— BRIEF —
Omit the pictures and output exactly the lines from the start of the entries through the line containing "Picture: 640 x".

[Records from a data source]
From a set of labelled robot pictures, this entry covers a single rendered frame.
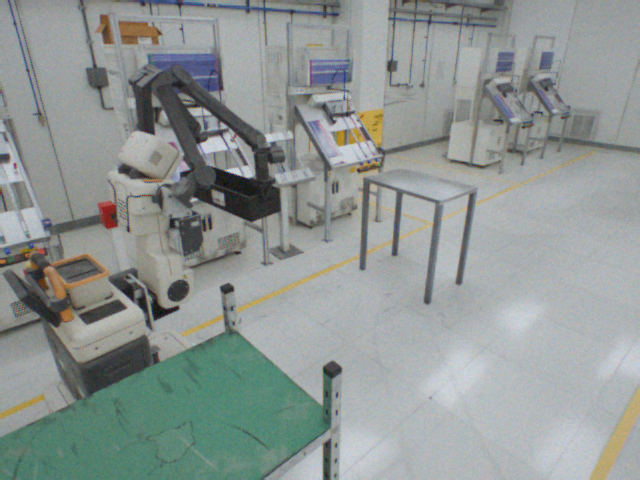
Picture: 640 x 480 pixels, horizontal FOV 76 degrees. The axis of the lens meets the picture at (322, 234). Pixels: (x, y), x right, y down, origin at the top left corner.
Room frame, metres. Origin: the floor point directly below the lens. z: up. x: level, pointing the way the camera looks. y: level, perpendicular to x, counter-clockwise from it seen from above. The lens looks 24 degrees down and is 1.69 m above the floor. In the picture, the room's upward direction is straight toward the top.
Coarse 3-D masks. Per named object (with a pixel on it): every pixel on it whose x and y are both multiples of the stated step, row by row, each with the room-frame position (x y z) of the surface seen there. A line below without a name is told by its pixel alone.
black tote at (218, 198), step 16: (224, 176) 2.04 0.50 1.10; (240, 176) 1.94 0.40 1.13; (208, 192) 1.84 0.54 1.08; (224, 192) 1.75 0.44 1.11; (240, 192) 1.95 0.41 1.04; (256, 192) 1.86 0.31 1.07; (272, 192) 1.72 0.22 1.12; (224, 208) 1.76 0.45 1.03; (240, 208) 1.67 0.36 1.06; (256, 208) 1.65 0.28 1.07; (272, 208) 1.71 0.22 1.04
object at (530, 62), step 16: (528, 48) 7.47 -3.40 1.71; (528, 64) 7.34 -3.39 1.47; (544, 64) 7.53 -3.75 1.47; (528, 80) 7.33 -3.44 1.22; (544, 80) 7.51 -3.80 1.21; (544, 96) 7.21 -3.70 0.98; (560, 112) 7.12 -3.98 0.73; (512, 128) 7.43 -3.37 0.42; (544, 128) 7.58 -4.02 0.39; (528, 144) 7.20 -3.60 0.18; (544, 144) 6.96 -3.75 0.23; (560, 144) 7.44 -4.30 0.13
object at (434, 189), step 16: (368, 176) 3.06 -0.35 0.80; (384, 176) 3.07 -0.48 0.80; (400, 176) 3.07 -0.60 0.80; (416, 176) 3.07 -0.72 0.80; (432, 176) 3.07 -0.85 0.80; (368, 192) 3.03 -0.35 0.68; (400, 192) 2.76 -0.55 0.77; (416, 192) 2.68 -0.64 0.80; (432, 192) 2.68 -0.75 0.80; (448, 192) 2.68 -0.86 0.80; (464, 192) 2.69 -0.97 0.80; (368, 208) 3.03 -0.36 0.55; (400, 208) 3.29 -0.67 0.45; (464, 224) 2.81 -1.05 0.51; (432, 240) 2.53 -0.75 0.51; (464, 240) 2.79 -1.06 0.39; (432, 256) 2.52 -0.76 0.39; (464, 256) 2.78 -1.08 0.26; (432, 272) 2.51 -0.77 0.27; (432, 288) 2.53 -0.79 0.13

— YOUR RESPONSE —
From a set of labelled robot pictures, this entry covers a single rendered frame.
Picture: 640 x 480 pixels, horizontal FOV 76 degrees. The axis of the lens meets the picture at (322, 234). Pixels: (x, y), x right, y down, origin at the top left corner.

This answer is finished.